* Exercise directions *
Every record below needs to be retyped exactly as it appears.

········

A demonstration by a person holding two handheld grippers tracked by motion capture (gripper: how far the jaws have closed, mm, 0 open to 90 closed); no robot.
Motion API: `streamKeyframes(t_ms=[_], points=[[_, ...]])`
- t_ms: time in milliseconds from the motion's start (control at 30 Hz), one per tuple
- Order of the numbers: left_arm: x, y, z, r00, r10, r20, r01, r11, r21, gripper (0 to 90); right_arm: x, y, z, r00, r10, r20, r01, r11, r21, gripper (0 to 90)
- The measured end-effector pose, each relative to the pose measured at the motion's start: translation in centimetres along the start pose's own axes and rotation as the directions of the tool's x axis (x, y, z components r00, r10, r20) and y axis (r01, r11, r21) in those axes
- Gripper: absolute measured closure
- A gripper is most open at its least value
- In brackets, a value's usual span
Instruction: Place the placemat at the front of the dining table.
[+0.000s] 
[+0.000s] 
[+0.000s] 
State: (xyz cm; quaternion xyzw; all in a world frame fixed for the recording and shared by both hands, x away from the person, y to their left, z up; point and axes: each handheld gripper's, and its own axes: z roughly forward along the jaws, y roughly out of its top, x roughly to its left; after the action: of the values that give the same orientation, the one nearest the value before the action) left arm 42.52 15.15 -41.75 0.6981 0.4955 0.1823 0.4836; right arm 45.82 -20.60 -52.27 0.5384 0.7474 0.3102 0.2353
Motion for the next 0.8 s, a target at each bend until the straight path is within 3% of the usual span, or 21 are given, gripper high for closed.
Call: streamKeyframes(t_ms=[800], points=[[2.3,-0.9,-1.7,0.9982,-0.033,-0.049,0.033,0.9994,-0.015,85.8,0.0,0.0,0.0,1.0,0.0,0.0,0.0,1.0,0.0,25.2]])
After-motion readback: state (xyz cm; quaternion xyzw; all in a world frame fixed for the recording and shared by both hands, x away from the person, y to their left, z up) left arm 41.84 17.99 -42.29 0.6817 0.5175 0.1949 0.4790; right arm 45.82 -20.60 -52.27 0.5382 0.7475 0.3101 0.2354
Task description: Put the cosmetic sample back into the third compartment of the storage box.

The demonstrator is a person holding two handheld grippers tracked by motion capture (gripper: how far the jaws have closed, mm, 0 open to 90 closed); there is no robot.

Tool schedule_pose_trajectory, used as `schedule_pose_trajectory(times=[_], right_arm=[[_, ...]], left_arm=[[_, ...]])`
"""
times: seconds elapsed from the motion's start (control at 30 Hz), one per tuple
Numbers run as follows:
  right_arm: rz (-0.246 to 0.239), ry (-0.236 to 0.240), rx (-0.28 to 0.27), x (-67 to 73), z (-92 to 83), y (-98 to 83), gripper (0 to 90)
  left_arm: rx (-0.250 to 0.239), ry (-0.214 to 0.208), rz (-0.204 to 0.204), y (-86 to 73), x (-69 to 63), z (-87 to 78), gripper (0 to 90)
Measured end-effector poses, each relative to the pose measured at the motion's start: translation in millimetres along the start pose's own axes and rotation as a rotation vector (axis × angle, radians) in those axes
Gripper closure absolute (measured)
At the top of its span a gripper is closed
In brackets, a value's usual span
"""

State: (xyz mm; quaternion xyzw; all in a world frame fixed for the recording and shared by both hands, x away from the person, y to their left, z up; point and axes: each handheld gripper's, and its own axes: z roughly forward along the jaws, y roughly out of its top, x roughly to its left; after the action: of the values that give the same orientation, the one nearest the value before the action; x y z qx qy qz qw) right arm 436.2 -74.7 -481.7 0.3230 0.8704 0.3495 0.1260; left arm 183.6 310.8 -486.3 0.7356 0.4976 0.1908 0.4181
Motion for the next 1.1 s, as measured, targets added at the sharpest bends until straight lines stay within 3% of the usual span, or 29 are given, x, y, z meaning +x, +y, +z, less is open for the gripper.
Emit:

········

* Answer space *
A demonstration by a person holding two handheld grippers tracked by motion capture (gripper: how far the jaws have closed, mm, 0 open to 90 closed); no robot.
Motion API: `streamKeyframes(t_ms=[_], points=[[_, ...]])`
- t_ms: time in milliseconds from the motion's start (control at 30 Hz), one per tuple
- Order of the numbers: left_arm: x, y, z, r00, r10, r20, r01, r11, r21, gripper (0 to 90); right_arm: x, y, z, r00, r10, r20, r01, r11, r21, gripper (0 to 90)
- The measured end-effector pose, each relative to the pose measured at the motion's start: translation in centimetres along the start pose's own axes and rotation as the directions of the tool's x axis (x, y, z components r00, r10, r20) and y axis (r01, r11, r21) in those axes
- Gripper: absolute measured closure
- A gripper is most open at its least value
- In brackets, a value's usual span
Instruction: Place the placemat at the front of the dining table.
[+0.000s] 
[+0.000s] 
[+0.000s] 
State: (xyz cm; quaternion xyzw; all in a world frame fixed for the recording and shared by both hands, x away from the person, y to their left, z up; point and axes: each handheld gripper's, and its own axes: z roughly forward along the jaws, y roughly out of its top, x roughly to its left; after the action: of the values that give the same orientation, the one nearest the value before the action) left arm 42.52 15.15 -41.75 0.6981 0.4955 0.1823 0.4836; right arm 45.82 -20.60 -52.27 0.5384 0.7474 0.3102 0.2353
Motion for the next 0.8 s, a target at each bend until the straight path is within 3% of the usual span, or 21 are given, gripper high for closed.
Call: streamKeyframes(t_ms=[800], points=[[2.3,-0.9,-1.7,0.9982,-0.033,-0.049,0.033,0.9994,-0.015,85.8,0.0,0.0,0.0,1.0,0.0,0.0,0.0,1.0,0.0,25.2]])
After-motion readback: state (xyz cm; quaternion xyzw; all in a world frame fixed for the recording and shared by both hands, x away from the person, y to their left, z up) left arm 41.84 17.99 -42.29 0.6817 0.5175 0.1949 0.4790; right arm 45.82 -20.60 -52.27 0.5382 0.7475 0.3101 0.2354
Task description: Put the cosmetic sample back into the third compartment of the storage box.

The demonstrator is a person holding two handheld grippers tracked by motion capture (gripper: how far the jaws have closed, mm, 0 open to 90 closed); there is no robot.

Tool schedule_pose_trajectory, used as `schedule_pose_trajectory(times=[_], right_arm=[[_, ...]], left_arm=[[_, ...]])`
"""
times: seconds elapsed from the motion's start (control at 30 Hz), one per tuple
Numbers run as follows:
  right_arm: rz (-0.246 to 0.239), ry (-0.236 to 0.240), rx (-0.28 to 0.27), x (-67 to 73), z (-92 to 83), y (-98 to 83), gripper (0 to 90)
  left_arm: rx (-0.250 to 0.239), ry (-0.214 to 0.208), rz (-0.204 to 0.204), y (-86 to 73), x (-69 to 63), z (-87 to 78), gripper (0 to 90)
Measured end-effector poses, each relative to the pose measured at the motion's start: translation in millimetres along the start pose's own axes and rotation as a rotation vector (axis × angle, radians) in those axes
Gripper closure absolute (measured)
At the top of its span a gripper is closed
In brackets, a value's usual span
"""

State: (xyz mm; quaternion xyzw; all in a world frame fixed for the recording and shared by both hands, x away from the person, y to their left, z up; point and axes: each handheld gripper's, and its own axes: z roughly forward along the jaws, y roughly out of its top, x roughly to its left; after the action: of the values that give the same orientation, the one nearest the value before the action; x y z qx qy qz qw) right arm 436.2 -74.7 -481.7 0.3230 0.8704 0.3495 0.1260; left arm 183.6 310.8 -486.3 0.7356 0.4976 0.1908 0.4181
Motion for the next 1.1 s, as measured, targets added at the sharpest bends until straight lines stay within 3% of the usual span, or 29 are given, x, y, z meaning +x, +y, +z, less is open for the gripper.
Emit:

The response is now finished.